Saat bire doğru Fatma Hanım ve eşi arabalarıyla geldiler ve beni de alarak Kadıköy’de bize verilen adrese gittik. Kapının ziline bir iki defa bastıktan sonra bizim meza-morto teyze kapıyı açtı. Ben içimden ‘’ Bu ne saygısızlık koskoca yaşlı başlı kadına kapı açtırıyorlar’’ diye düşünüyor ve kızıyordum lakin sanırım evde değillerdi. Yani Mualla ve Alev’den bahsediyorum.
Her neyse bizim meza-morto teyze ‘’ al yeşil giyer allanır, Çermik yolunda sallanır’’ türküsünde olduğu gibi allanmış, pullanmış, kısacası kendisini tam bir rektifiyeden geçirtmişti.
-Efendim tanıtayım.

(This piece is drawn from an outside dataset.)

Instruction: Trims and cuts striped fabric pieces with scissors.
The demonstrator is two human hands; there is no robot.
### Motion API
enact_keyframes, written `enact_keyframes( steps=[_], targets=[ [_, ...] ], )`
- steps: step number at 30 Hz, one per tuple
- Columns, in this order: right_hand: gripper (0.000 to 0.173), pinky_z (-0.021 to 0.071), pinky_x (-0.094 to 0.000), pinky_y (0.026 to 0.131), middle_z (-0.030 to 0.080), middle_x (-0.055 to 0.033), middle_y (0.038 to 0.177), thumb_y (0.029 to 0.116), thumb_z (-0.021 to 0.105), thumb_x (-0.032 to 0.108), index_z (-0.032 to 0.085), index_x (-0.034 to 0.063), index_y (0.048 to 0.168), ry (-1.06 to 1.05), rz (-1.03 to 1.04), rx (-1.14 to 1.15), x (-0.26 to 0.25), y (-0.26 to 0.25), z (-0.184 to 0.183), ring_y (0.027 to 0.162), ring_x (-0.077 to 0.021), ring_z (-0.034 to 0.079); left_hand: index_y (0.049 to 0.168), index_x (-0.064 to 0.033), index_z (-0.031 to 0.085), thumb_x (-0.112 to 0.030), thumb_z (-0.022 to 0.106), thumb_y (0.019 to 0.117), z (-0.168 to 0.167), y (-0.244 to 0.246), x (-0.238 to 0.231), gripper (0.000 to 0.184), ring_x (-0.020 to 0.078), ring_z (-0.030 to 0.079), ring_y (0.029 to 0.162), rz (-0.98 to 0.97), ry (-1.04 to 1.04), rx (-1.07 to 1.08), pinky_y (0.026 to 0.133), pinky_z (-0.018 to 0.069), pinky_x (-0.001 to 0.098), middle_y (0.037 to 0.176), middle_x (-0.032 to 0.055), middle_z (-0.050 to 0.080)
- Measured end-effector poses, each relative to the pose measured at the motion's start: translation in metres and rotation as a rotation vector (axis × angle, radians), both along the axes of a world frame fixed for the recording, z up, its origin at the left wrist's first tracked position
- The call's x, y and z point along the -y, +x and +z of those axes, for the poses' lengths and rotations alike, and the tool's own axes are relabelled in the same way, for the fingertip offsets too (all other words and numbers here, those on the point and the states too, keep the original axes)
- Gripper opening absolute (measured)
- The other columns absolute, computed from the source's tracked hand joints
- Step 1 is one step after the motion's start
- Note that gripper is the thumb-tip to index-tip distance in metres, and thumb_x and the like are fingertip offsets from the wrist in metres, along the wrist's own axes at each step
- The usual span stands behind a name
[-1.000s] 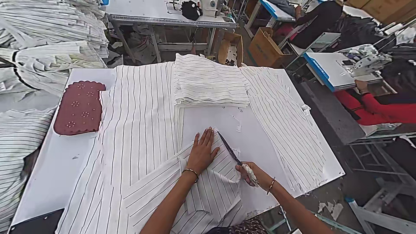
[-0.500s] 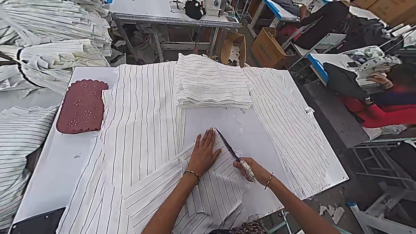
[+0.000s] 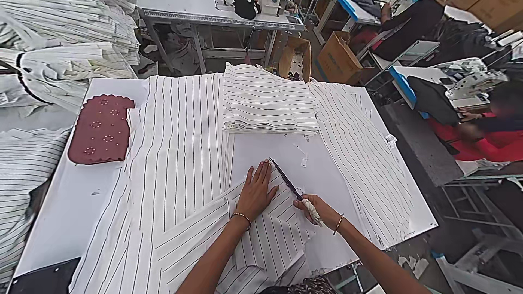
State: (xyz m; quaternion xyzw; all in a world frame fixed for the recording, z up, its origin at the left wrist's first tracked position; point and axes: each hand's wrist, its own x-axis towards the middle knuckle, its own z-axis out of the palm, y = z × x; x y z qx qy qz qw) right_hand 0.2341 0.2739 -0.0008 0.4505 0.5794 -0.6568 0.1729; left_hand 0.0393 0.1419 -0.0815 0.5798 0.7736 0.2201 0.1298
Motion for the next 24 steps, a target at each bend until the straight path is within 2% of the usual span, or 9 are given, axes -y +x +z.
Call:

Çok değerli öğretmen Arkadaşım Fatma Hanım ve eşi Emekli Albay Lütfi Bey..
Sonra da benim müstakbel kaynanayı Fatma Hanım ve eşine tanıtacağım ama birden aklıma geldi. Ben onun adını bilmiyordum. Sormak da hiç aklıma gelmemişti?
-Efendimmm..Şeyyy çok affedersiniz. Bendeniz dahi adınızı sormayı unutmuşum…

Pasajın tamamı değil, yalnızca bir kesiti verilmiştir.